[<prev] [next>] [<thread-prev] [thread-next>] [day] [month] [year] [list]
Message-ID: <3729150.HPUjKjXiGc@cpaasch-mac>
Date: Sat, 16 Mar 2013 12:07:39 +0100
From: Christoph Paasch <christoph.paasch@...ouvain.be>
To: Alexander Duyck <alexander.h.duyck@...el.com>
Cc: Alexander Duyck <alexander.duyck@...il.com>,
Jeff Kirsher <jeffrey.t.kirsher@...el.com>,
Jesse Brandeburg <jesse.brandeburg@...el.com>,
Bruce Allan <bruce.w.allan@...el.com>,
Eric Dumazet <edumazet@...gle.com>, netdev@...r.kernel.org
Subject: Re: igb_poll - device driver failed to check map error
On Friday 15 March 2013 16:08:31 Alexander Duyck wrote:
> On 03/15/2013 12:52 AM, Christoph Paasch wrote:
> > On Thursday 14 March 2013 19:18:18 Alexander Duyck wrote:
> >> On 03/12/2013 02:31 AM, Christoph Paasch wrote:
> >>> Hello,
> >>>
> >>> I'm seeing a warning while booting my machine when DMA_API_DEBUG is set:
> >>>
> >>> [ 36.402824] ------------[ cut here ]------------
> >>> [ 36.458070] WARNING: at
> >>> /home/cpaasch/builder/net-next/lib/dma-debug.c:934
> >>> check_unmap+0x648/0x702()
> >>> [ 36.567377] Hardware name: ProLiant DL165 G7
> >>> [ 36.618452] igb 0000:04:00.0: DMA-API: device driver failed to check
> >>> map
> >>> error[device address=0x0000000233d9b232] [size=154 bytes] [mapped as
> >>> single] [ 36.776640] Modules linked in:
> >>> [ 36.815446] Pid: 0, comm: swapper/7 Not tainted 3.9.0-rc1-mptcp+ #101
> >>> [ 36.892515] Call Trace:
> >>> [ 36.921745] <IRQ> [<ffffffff8102ad7f>]

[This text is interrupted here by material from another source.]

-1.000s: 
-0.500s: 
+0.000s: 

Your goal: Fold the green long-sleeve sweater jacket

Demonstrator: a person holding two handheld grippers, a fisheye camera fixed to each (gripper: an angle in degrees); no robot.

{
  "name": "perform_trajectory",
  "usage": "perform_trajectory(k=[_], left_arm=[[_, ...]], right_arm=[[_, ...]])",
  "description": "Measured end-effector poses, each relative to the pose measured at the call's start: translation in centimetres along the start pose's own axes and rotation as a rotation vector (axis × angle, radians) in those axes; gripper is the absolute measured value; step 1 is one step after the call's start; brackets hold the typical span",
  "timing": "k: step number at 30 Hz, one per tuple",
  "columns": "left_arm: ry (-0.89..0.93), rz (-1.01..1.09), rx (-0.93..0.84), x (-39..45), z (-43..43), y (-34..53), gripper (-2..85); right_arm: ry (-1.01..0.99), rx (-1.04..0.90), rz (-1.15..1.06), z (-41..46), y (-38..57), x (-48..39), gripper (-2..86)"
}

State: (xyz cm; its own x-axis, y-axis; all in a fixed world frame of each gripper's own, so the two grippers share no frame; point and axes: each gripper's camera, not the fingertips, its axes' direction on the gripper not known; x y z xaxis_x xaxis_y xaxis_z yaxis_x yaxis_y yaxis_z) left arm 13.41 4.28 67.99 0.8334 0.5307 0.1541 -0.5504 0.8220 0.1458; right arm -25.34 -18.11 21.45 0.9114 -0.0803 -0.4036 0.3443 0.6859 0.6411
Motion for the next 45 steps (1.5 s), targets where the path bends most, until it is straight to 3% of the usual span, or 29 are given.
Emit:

> >>> warn_slowpath_common+0x80/0x9a
> >>> [ 37.001023] [<ffffffff8102ae2d>] warn_slowpath_fmt+0x41/0x43
> >>> [ 37.069771] [<ffffffff811db17f>] check_unmap+0x648/0x702
> >>> [ 37.134363] [<ffffffff811db3e9>] debug_dma_unmap_page+0x50/0x52
> >>> [ 37.206234] [<ffffffff8136676a>] igb_poll+0x144/0xf7c
> >>> [ 37.267706] [<ffffffff8104dd19>] ? sched_clock_cpu+0x46/0xd1
> >>> [ 37.336456] [<ffffffff814458ce>] net_rx_action+0xa7/0x1d0
> >>> [ 37.402085] [<ffffffff81030b65>] __do_softirq+0xb4/0x16f
> >>> [ 37.466673] [<ffffffff81030c90>] irq_exit+0x40/0x87
> >>> [ 37.526067] [<ffffffff81002db1>] do_IRQ+0x98/0xaf
> >>> [ 37.583378] [<ffffffff815210aa>] common_interrupt+0x6a/0x6a
> >>> [ 37.651086] <EOI> [<ffffffff8105d4be>] ?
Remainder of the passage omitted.